La tariffa D2 MONORARIO per uso domestico RESIDENTE esiste, in generale si può dire che non offre differenze significative rispetto alla tariffa bioraria se non nel caso di consumi molto sbilanciati in una sola fascia oraria e anche in quel caso di scarsa entità. Al momento non è comunque adottata da ENI, che alla data attuale non propone offerte in regime di maggior tutela sulla luce ma solamente una a tariffa regolata sul gas.

Buongiorno,è da un po di tempo che metto sul vostro prospetto le date ed i consumi per sapere, come altre volte,quando devo pagare orientativamente la bolletta.Mi potreste spiegare perché non mi da più i risultati.In attesa ringrazio anticipatamente.Mauro

Buongiorno, probabilmente ha inserito un periodo che andava oltre il 30 giugno, su cui vanno applicate anche le tariffe per il terzo trimestre 2016, che sono state pubblicate il 28 Giugno e che in quel momento non erano ancora state inserite nel simulatore.

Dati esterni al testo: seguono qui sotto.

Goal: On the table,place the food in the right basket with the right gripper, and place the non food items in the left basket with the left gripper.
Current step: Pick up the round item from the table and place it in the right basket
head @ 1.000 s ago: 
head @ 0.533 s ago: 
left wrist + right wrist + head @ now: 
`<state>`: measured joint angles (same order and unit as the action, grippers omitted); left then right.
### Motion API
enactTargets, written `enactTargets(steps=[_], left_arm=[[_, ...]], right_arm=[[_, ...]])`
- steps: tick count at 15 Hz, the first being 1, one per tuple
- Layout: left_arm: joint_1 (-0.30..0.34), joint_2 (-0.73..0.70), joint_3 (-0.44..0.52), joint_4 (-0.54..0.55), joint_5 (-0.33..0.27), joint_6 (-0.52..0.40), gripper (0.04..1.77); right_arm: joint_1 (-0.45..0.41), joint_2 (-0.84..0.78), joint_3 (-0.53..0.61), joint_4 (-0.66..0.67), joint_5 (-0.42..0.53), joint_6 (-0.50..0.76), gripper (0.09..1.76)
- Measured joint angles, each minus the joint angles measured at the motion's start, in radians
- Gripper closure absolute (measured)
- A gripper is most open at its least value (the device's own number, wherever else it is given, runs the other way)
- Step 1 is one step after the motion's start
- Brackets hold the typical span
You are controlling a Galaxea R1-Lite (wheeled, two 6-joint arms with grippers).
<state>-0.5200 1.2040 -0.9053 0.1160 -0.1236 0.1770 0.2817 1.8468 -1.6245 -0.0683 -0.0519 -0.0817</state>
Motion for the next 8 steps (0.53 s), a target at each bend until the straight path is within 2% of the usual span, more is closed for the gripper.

Ora le tariffe sono aggiornate e il simulatore dovrebbe funzionare regolarmente per il calcolo di consumi fino al 30 Settembre 2016, grazie per la segnalazione e non esiti a segnalare qualsiasi altra anomalia dovesse riscontrare.

Buongiorno, innanzitutto mi complimento per il simulatore e per tutti gli argomenti trattati.

Per sbaglio mi è stato fatto un contratto per uso domestico non residente (tariffa D3). In realtà dovrebbe essere D2.
è possibile fare un calcolo preciso della quota da pagare in caso di contratto per uso domestico residente e non?
Vorrei capire se tutte le voci (A,B ecc) sono variabili.

Altra domanda: se la tariffa fosse monoraria? esiste un altro simulatore?

Chiedo scusa se non sono stato chiaro nell'esposizione del problema.
Vi ringrazio anticipatamente per la disponibilità

Buongiorno e grazie per i complimenti.

Per confrontare le due tariffe può inserire i dati di consumo e cliccare prima il tasto di una (D2 o D3) e poi il tasto dell'altra (non serve ricaricare i dati); il simulatore fornirà i due totali e le due bollette nel cui dettaglio compaiono i diversi prezzi unitari relativi a ciascuna componente nella tariffa selezionata.

Stiamo lavorando per estendere le funzionalità del simulatore ma la tariffa monoraria non è al momento disponibile.

Salve . dal bimestre Dic./Gen. 2016 , la mia bolletta è impazzita. Il mio contratto è con ENEL energia contratto senza orari luce, tipologia "altri usi" potenza impegnata 3 kw .Premetto che si tratta di depositi garages, in cui vado di rado e che quindi non uso per lavoro o altro. L'aumento è assurdo ed ingiustificato, fino a Ott./Nov. 2015 la bolletta era in media di € 180/200 al max. calcolata dunque su un consumo di circa 480/500 Kw , che cmq era già esagerata. Adesso come accennato prima da Dic/Gen è aumentata a dismisura passando per l'appunto da € 200 circa agli attuali € 320/330 delle ultime bolletta , su un consumo fatturato di circa 1000/1050 Kw che è praticamente raddoppiato . Ho fatto controllare dal mio elettricista l'impianto che risulta apposto, perciò non so che fare; mi conviene forse cambiare società ??